For this exercise, copy exactly the lines below from the one with "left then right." through the one with "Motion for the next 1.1" and leave out the pictures.
====
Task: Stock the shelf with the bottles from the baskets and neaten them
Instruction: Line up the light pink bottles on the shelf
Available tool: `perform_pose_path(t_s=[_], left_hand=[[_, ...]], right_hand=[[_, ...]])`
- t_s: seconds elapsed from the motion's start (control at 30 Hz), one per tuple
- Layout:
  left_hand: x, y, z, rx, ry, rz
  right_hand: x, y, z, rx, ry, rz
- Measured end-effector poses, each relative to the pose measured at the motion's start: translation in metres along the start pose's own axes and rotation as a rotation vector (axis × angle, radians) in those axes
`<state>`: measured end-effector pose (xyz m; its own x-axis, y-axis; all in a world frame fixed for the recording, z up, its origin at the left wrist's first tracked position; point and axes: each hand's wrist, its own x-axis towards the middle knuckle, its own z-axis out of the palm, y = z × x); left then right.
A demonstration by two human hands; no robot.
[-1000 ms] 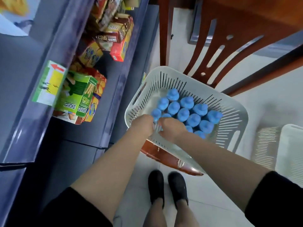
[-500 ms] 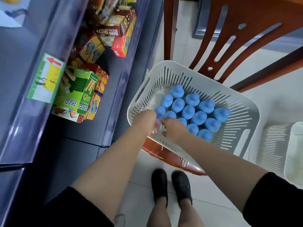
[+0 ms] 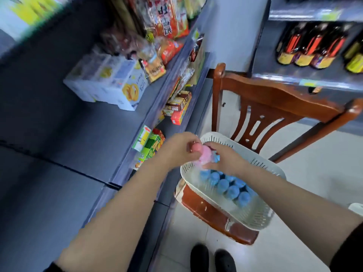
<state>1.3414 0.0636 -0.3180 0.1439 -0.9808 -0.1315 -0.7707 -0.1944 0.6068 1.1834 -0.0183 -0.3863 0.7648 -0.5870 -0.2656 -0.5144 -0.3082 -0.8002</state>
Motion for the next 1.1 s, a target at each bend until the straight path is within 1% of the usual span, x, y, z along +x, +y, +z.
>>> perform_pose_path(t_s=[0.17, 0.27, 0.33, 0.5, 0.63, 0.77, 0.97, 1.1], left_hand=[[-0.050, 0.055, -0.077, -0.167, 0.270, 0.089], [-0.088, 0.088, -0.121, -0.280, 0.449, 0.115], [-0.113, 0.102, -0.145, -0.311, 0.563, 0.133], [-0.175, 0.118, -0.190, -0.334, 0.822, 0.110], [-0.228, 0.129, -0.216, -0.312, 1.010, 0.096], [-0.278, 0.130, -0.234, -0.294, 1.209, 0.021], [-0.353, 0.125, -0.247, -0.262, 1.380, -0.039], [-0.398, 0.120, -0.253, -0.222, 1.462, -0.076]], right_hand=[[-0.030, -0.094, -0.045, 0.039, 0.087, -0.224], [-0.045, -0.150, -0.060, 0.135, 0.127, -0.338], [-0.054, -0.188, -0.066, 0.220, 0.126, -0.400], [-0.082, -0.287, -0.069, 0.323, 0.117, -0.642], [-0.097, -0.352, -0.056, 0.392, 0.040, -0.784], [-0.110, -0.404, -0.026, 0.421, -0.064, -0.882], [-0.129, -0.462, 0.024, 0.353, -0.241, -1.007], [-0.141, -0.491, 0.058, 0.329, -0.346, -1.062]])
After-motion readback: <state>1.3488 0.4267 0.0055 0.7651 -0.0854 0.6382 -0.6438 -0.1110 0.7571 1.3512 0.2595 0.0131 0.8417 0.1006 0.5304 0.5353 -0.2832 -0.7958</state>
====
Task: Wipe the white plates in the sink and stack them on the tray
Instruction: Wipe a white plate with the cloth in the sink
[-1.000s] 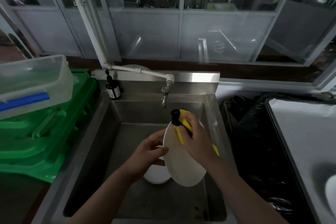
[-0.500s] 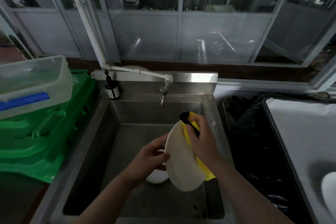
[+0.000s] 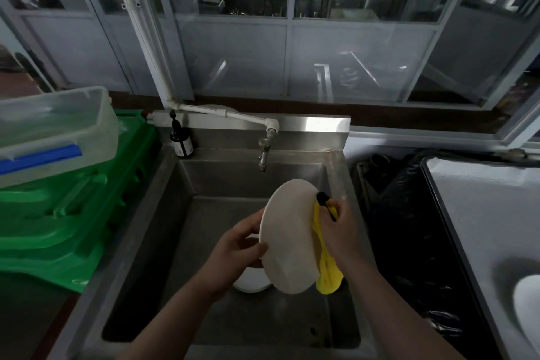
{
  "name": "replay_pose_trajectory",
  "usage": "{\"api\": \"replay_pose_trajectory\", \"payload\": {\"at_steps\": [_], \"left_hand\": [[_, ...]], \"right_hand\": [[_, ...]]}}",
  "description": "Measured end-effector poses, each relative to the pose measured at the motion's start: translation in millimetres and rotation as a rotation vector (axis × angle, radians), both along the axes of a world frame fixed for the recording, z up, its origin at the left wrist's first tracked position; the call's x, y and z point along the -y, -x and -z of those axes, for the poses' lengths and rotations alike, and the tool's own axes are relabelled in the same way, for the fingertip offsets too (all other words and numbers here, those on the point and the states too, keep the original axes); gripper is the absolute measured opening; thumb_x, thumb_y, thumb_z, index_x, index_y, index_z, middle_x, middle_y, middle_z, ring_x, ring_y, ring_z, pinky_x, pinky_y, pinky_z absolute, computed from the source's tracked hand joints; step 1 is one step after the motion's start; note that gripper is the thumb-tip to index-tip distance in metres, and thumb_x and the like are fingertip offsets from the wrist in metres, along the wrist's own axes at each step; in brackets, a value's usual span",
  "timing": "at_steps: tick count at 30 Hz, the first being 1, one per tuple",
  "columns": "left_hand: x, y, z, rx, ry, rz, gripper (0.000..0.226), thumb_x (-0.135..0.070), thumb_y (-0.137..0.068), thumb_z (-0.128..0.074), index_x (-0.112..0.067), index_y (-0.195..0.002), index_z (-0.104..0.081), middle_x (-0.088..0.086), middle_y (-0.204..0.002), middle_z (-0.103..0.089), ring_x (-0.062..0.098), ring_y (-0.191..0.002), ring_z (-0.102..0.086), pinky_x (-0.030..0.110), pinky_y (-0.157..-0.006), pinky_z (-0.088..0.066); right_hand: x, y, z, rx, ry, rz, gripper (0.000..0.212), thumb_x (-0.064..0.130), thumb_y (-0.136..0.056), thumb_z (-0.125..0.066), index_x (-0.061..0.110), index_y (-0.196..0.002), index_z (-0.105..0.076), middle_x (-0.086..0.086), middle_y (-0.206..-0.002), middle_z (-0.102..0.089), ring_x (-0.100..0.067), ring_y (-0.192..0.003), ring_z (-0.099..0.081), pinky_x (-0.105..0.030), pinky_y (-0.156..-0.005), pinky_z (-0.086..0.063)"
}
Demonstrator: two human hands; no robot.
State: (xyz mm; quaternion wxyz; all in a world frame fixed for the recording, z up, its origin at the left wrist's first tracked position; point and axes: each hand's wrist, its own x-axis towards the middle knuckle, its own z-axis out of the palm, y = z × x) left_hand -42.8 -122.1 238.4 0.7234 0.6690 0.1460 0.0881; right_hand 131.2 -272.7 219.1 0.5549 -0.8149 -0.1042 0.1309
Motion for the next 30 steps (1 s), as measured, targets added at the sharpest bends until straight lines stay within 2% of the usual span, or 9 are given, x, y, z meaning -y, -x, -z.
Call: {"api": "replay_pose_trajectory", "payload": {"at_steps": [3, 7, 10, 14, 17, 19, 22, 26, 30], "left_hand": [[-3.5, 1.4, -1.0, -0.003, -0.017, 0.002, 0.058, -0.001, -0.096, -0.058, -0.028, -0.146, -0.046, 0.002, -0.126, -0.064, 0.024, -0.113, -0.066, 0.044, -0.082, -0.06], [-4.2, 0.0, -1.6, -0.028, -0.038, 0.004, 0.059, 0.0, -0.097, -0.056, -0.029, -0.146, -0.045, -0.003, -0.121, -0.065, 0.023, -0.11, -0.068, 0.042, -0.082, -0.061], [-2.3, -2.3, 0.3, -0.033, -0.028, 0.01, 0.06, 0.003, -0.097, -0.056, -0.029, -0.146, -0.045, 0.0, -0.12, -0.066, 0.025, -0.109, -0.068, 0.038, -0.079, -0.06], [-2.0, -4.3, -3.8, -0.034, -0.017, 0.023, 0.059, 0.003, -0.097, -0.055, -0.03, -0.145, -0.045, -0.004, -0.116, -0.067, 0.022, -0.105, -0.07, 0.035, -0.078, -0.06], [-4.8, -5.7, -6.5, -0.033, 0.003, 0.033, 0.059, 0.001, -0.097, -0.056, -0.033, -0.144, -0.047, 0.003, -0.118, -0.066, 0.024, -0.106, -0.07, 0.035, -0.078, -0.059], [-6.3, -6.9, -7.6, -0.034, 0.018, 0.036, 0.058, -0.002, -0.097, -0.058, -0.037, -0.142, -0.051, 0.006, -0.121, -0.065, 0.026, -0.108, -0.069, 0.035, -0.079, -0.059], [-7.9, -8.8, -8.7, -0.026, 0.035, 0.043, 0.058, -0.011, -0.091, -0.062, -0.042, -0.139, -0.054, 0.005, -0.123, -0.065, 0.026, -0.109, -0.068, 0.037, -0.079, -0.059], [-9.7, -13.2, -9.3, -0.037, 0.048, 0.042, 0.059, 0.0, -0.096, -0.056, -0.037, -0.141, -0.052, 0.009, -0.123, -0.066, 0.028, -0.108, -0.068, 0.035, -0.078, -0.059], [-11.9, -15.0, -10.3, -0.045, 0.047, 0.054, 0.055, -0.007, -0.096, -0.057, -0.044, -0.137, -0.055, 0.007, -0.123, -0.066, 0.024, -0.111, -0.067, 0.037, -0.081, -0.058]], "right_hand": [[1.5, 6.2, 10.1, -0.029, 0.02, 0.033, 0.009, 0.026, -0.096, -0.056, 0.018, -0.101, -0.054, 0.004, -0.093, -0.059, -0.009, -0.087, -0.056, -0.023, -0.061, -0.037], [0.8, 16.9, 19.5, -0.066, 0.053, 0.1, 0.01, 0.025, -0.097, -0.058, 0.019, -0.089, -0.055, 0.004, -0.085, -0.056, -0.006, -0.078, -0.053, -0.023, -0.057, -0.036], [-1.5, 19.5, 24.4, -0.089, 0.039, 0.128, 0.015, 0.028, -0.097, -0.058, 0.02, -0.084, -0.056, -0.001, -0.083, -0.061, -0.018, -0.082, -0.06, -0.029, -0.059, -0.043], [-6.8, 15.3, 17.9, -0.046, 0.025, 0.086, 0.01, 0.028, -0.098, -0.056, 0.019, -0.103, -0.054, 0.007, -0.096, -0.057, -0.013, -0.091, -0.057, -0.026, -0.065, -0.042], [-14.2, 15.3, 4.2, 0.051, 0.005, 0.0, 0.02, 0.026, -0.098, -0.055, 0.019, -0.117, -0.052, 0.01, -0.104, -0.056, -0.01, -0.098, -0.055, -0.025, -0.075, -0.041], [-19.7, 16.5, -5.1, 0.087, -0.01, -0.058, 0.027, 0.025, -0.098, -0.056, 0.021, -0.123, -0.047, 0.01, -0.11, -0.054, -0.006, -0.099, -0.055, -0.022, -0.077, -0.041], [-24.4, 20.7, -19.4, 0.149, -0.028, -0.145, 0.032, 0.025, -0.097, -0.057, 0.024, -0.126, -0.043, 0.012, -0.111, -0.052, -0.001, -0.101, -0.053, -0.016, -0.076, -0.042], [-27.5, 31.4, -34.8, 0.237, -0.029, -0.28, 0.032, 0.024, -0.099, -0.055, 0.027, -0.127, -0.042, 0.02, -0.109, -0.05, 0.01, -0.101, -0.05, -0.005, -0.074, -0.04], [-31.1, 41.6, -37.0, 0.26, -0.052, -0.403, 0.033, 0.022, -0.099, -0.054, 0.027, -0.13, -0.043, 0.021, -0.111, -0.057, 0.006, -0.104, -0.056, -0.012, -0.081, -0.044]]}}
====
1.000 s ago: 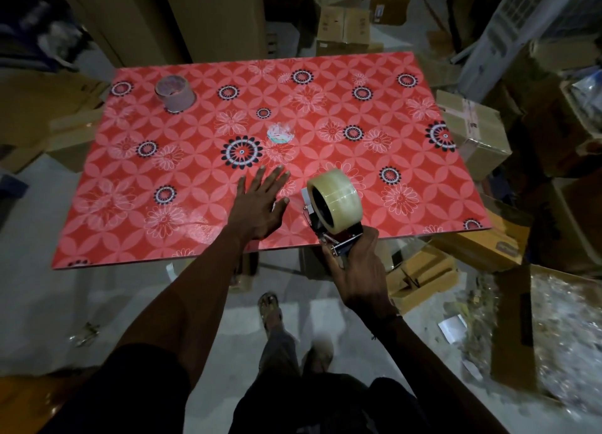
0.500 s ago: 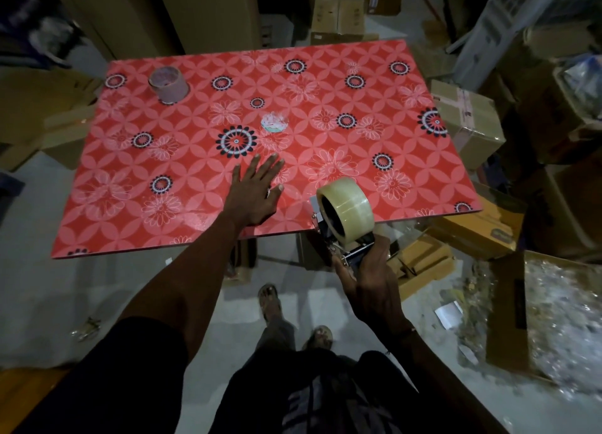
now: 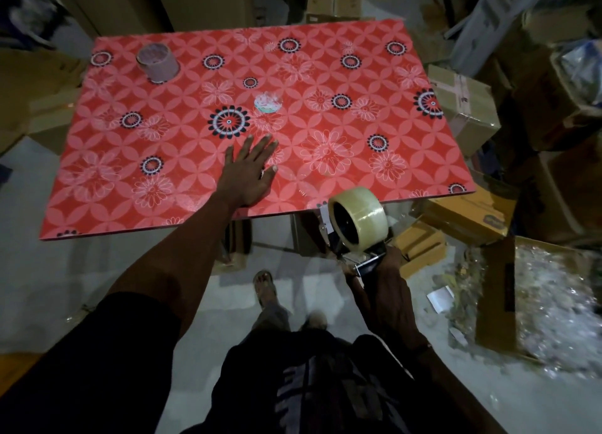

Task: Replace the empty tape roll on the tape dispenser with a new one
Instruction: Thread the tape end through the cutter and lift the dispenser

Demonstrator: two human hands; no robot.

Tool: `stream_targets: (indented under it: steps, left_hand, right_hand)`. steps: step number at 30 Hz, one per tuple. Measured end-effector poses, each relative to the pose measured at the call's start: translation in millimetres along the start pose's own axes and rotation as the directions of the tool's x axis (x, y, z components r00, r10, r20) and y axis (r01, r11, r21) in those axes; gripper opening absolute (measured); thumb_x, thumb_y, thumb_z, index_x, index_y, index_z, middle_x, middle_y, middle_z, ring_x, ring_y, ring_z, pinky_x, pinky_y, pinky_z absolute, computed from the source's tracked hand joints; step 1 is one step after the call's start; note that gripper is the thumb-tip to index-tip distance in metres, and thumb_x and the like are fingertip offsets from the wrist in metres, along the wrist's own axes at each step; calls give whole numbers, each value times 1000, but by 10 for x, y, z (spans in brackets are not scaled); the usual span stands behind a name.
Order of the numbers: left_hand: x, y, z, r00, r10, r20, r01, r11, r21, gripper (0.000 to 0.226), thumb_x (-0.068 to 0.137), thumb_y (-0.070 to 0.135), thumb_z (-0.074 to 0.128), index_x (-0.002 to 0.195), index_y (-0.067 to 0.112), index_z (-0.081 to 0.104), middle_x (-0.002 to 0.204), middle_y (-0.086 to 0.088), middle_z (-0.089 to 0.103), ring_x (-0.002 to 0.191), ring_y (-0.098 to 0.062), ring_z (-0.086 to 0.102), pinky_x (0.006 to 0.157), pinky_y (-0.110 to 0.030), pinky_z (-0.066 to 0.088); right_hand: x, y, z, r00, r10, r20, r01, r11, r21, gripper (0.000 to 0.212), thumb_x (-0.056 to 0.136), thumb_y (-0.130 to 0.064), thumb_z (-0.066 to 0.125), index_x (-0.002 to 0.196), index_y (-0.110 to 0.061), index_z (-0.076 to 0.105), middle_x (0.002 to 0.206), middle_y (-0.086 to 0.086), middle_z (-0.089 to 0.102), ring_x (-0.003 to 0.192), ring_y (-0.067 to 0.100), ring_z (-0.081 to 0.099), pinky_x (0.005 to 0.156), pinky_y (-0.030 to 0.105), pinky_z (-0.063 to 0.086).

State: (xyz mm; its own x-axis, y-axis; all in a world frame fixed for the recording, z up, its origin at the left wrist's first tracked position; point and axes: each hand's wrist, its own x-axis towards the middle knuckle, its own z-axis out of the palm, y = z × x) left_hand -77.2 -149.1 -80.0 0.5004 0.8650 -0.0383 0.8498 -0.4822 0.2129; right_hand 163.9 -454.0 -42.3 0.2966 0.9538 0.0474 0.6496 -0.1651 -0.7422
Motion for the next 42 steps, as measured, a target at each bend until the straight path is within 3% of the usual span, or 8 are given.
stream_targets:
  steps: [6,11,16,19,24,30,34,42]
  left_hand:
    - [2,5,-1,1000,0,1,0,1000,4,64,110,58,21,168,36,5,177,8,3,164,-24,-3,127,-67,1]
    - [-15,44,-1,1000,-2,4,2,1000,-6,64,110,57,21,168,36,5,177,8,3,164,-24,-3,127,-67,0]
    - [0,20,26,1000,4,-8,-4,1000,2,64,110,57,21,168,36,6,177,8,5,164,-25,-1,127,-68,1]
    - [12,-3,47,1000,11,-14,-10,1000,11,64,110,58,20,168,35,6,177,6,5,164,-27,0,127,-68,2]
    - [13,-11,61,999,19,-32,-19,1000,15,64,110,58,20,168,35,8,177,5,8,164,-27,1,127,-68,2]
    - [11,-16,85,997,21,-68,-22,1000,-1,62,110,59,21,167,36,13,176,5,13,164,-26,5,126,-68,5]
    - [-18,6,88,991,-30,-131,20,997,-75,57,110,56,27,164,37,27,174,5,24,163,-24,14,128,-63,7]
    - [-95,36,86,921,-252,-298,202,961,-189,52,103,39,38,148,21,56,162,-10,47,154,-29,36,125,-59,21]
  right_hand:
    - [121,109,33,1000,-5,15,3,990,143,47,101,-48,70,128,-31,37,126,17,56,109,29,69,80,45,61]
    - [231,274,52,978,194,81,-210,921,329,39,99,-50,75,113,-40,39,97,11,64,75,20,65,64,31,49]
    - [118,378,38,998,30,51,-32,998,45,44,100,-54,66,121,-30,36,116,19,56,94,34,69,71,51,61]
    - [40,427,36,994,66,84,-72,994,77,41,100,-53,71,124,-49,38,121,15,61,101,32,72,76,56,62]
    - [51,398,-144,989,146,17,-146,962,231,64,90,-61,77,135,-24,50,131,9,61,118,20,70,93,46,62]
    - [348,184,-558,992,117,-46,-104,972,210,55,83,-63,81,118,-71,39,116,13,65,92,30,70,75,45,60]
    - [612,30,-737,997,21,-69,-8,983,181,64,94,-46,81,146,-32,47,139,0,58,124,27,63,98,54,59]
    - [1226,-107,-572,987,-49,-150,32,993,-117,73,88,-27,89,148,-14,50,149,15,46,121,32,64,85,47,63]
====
> _Written reply_:
`<state>`: measured end-effector pose (xyz m; its own x-axis, y-axis; all in a world frame fixed for the recording, z up, its origin at the left wrist's first tracked position; point and axes: each hand's wrist, its own x-axis towards the middle knuckle, its own z-axis out of the palm, y = z × x); left then right.
A demonstration by two human hands; no robot.
[-1000 ms] 
[-500 ms] 
[+0 ms] 
<state>1.3414 0.0636 -0.3180 0.1439 -0.9808 -0.1315 -0.7707 -0.1944 0.6068 1.1834 -0.0183 -0.3863 0.7648 -0.5870 -0.2656 -0.5144 -0.3082 -0.8002</state>
Motion for the next 1.1 s, a target at each bend until the straight path is within 1% of the usual span, x, y, z along +x, +y, +z.

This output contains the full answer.